Bug 1396398

Summary: listing of stack events is slow on a big stack
Product: Red Hat OpenStack Reporter: Jan Provaznik <jprovazn>
Component: openstack-heatAssignee: Thomas Hervé <therve>
Status: CLOSED WONTFIX QA Contact: Amit Ugol <augol>
Severity: low Docs Contact:
Priority: unspecified    
Version: 10.0 (Newton)CC: mburns, rhel-osp-director-maint, sbaker, shardy, srevivo, therve, zbitter
Target Milestone: ---   
Target Release: ---   
Hardware: Unspecified   
OS: Unspecified   
Whiteboard: aos-scalability-34
Fixed In Version: Doc Type: If docs needed, set a value
Doc Text:
Story Points: ---
Clone Of: Environment:
Last Closed: 2017-01-12 15:21:56 UTC Type: Bug
Regression: --- Mount Type: ---
Documentation: --- CRM:
Verified Versions: Category: ---
oVirt Team: --- RHEL 7.3 requirements from Atomic Host:
Cloudforms Team: --- Target Upstream Version:
Attachments:
Description Flags
stack events (nested depth 2) none

Description Jan Provaznik 2016-11-18 09:11:44 UTC
Description of problem:
listing of events on a stack with 350 nodes is too slow (50 seconds). Structure of stack is not too complex (one level of nested stack), templates definition is here:
https://github.com/redhat-openstack/openshift-on-openstack


Version-Release number of selected component (if applicable):
python-heatclient-1.4.0-0.20160831084943.fb7802e.el7ost.noarch
openstack-heat-engine-7.0.0-0.20160907124808.21e49dc.el7ost.noarch
openstack-heat-api-cloudwatch-7.0.0-0.20160907124808.21e49dc.el7ost.noarch
openstack-heat-api-cfn-7.0.0-0.20160907124808.21e49dc.el7ost.noarch
puppet-heat-9.2.0-0.20160901072004.4d7b5be.el7ost.noarch
openstack-heat-common-7.0.0-0.20160907124808.21e49dc.el7ost.noarch
openstack-heat-api-7.0.0-0.20160907124808.21e49dc.el7ost.noarch


How reproducible:
I understand it's hard to reproduce because of required HW resources, in this case openshift-on-openstack templates and 350 openshift compute nodes were deployed. I don't think this is specific to openshift-on-openstack templates so any big stack which includes nested stack will work as a reproducer.

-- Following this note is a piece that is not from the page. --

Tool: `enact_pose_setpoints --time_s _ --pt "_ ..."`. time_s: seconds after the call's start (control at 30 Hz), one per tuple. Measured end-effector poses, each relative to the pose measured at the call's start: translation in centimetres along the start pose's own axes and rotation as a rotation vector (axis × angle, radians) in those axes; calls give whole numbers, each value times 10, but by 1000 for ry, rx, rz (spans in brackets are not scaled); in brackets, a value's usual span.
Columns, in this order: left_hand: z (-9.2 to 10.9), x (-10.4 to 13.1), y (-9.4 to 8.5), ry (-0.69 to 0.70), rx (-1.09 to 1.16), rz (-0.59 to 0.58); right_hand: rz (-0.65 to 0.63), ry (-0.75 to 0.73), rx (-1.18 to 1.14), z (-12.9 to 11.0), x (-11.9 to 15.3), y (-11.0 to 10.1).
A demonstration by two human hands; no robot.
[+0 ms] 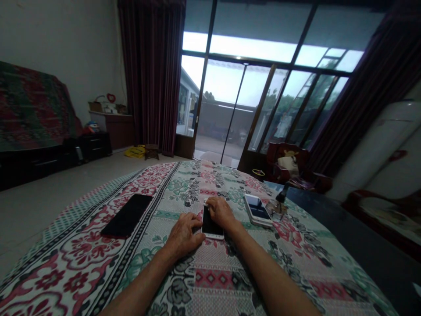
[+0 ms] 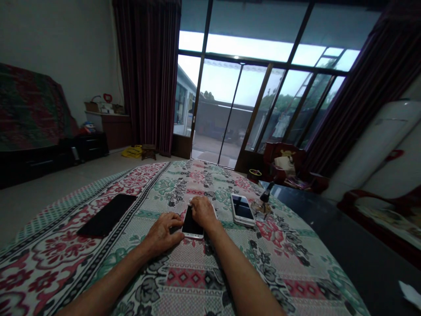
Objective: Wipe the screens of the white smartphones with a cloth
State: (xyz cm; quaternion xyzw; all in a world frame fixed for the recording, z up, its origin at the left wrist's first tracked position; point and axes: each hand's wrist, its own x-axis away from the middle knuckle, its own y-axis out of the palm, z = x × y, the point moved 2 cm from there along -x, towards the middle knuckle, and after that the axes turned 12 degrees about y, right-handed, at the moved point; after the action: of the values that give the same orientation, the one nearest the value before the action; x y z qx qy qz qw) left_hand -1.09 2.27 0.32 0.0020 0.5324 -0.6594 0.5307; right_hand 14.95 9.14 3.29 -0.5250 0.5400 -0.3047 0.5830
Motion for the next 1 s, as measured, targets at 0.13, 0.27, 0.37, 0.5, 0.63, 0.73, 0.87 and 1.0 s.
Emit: enact_pose_setpoints --time_s 0.13,0.27,0.37,0.5,0.63,0.73,0.87,1.0 --pt "1 -1 -1 -9 9 -14 8 -22 -6 -3 8 0" --pt "0 -1 -1 -12 1 -24 -12 -21 6 -6 17 -8" --pt "-1 -1 -1 -8 -4 -28 -50 -26 9 -8 18 -12" --pt "0 -1 -1 -7 -11 -26 -59 -45 -31 -9 24 -15" --pt "1 -1 0 -2 -14 -18 -56 -94 -77 -7 47 -18" --pt "0 -1 1 -2 -12 -9 -46 -106 -105 -1 57 -20" --pt "-2 -1 1 -7 -13 -11 -40 -83 -87 10 37 -16" --pt "0 -2 -1 -10 -9 -27 -34 -37 -39 14 2 -7"
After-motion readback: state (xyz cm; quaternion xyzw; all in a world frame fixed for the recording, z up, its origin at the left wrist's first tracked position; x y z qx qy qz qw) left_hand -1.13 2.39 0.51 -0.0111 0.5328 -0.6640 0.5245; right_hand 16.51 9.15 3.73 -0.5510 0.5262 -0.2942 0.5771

My guess would be that there is no reference of top-level stack in events of nested stack so Heat has to do many selects (per each nested stack) to get all events.

Actual results:
$ time openstack stack event list --nested-depth=2 test
...
real	0m52.846s
user	0m3.366s
sys	0m2.363s


Expected results:
List of events is returned in few seconds.

Related/similar to BZ https://bugzilla.redhat.com/show_bug.cgi?id=1396391#c0

Comment 1 Thomas Hervé 2016-12-01 15:49:20 UTC
According to https://review.openstack.org/#/c/326229/, this should have been optimized already. It seems we got a regression, I'll try to have a look.

Comment 2 Thomas Hervé 2016-12-02 10:18:59 UTC
I tested with master on tripleo (rather big stack), and it seems fine:

$ time openstack stack event list --nested-depth 4  overcloud | wc -l
1120

real    0m3.671s
user    0m1.316s
sys     0m0.108s

Not blazing fast, but good enough it seems. How many events do you have?

Comment 3 Zane Bitter 2016-12-02 13:41:42 UTC
Some back-of-the-envelope calculations suggest it's probably a little over 9000 events just to create a stack like this (about 7700 resources, but the stack is scaled out in stages). And those are spread over 350+ stacks.

However, as you pointed out, the code appears to be doing exactly 3 DB queries regardless of the number of stacks involved. That suggests that if there's a problem it's likely to be in DB optimisation rather than application optimisation.

I wonder if we're missing an index we should have?

Comment 4 Jan Provaznik 2016-12-02 14:53:28 UTC
Created attachment 1227353 [details]
stack events (nested depth 2)

Comment 6 Thomas Hervé 2017-01-12 15:21:56 UTC
So the given list contains 30k events. I don't think there is much we can do to improve it. We probably should have had a default limit, but it's hard to change that for backward compatibility.

In the mean time, you should use limits, markers and filters if you need quick responses. You may also want to use stack failure list.